Before discussing the implementation detail of RedisJson, let's revisit why it's not straightforward to manipulate JSON objects in Redis. As we know Redis provides a high performance in-memory key-value store, it means you can fetch key in low latency, and the values are bytes. In order to store JSON objects in Redis, you will need to serialize the json to bytes and store that as value. If you want to modify a field in the JSON object, you will need to read the value out, deserialize, update the value, then serialize to bytes and finally write it back to Redis. An alternative is to use hmap in Redis. It allows you modify the first layer of the JSON objects independently.
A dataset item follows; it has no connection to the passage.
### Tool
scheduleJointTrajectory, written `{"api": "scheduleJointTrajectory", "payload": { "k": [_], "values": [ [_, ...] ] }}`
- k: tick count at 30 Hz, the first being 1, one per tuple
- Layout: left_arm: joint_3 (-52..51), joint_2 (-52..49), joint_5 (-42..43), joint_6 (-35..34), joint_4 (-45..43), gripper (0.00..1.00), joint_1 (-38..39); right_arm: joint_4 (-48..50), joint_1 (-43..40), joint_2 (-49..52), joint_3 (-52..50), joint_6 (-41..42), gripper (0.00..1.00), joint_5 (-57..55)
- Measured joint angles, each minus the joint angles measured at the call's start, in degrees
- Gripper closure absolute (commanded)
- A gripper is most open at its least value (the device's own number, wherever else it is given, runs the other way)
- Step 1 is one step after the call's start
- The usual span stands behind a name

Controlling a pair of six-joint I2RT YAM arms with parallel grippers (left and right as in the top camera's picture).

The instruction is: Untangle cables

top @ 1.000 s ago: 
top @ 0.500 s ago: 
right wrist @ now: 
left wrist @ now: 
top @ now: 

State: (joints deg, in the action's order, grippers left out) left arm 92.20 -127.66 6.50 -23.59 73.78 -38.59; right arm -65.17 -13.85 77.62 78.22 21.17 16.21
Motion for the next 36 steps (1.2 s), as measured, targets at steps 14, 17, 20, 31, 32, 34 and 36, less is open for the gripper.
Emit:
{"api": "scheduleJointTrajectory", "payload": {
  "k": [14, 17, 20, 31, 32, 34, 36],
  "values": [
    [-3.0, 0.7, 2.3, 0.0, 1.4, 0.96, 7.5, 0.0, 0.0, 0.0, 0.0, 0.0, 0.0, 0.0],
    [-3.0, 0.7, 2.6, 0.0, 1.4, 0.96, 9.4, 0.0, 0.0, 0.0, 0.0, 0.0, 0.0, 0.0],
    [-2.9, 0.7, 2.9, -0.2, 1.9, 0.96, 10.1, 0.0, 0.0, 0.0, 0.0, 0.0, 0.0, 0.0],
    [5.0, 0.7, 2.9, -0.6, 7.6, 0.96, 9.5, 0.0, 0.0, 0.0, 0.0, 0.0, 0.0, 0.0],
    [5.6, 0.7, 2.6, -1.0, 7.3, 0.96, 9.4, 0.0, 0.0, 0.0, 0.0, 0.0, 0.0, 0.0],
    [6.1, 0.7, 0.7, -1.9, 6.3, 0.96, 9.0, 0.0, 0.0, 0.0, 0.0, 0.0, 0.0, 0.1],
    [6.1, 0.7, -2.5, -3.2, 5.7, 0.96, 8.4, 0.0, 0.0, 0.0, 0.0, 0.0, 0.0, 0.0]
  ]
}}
But it will be the same if you have a complicated nested object.

If you want to write a server for managing these JSON objects (for example, a configuration server), there are more considerations. A typical consideration is to guarantee atomicity when modifying a field, which means you will need to implement read-modify-write properly.

RedisJson provides a better solution to store JSON objects inside Redis, by converting the JSON object into a tree.

rejson

The tree is stored as a custom Redis value type called "ReJSON-RL". RedisJson implements new set of commands that can interact with this custom value type. The whole lib can be loaded as a custom module.

To summarize, if you need to store complex objects into memory for fast retrieval / update, you can consider using RedisJson to support it. I can see its potential in building a config server and simplify the server logic to manage many configs.